Correct magnitude, wrong angle.

 

[CIA16]

Correct magnitude, wrong angle.

well, arctan(150/150) gives 45°. Is there something I'm missing? Quadrants?

 

[haruspex]

well, arctan(150/150) gives 45°. Is there something I'm missing? Quadrants?

That formula would be for two forces at right angles, one vertical, one horizontal.

 

[Chestermiller]

First, replace the two 150N forces with their resultant. You can find the magnitude and direction easily enough.
Second, get rid of the surd by squaring. Take a moment to think about what that does to the “<".
Third, expand the squares. You should get some simplification.
If you are still stuck, post what you get.

I like very much your idea of first getting the resultant of the two 150 N forces. This resultant is at an angle of $\alpha +25$ to the horizontal downward. Then the resultant can be parallel translated so that its tail is at the head of the 500 N force and it forms an angle of $180-(\alpha+55)$ degrees with the 150 N force. The resultant can then be determined using the law oof cosines.

 

[CIA16]

That formula would be for two forces at right angles, one vertical, one horizontal.

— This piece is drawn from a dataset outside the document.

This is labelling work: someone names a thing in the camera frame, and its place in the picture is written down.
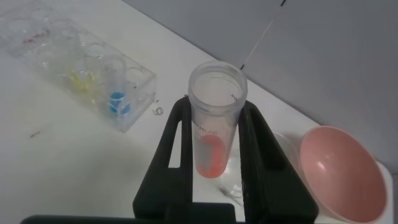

Yeah, I've seen my mistake. $$\theta = \tan^{-1}\left(\frac{F_2\sin(\theta)}{F_1 + F_2\cos(\theta)}\right)$$
gives $\theta$ to be equal to 25°. Then adding that to 30 for 500N and $\alpha$ is 55° + $\alpha$. If we find the resultant of that as well and introduce the inequality, after squaring both sides, we get $\alpha$ to be equal to 27.4°. But there's one more solution which should yield 223° and I'm not getting that.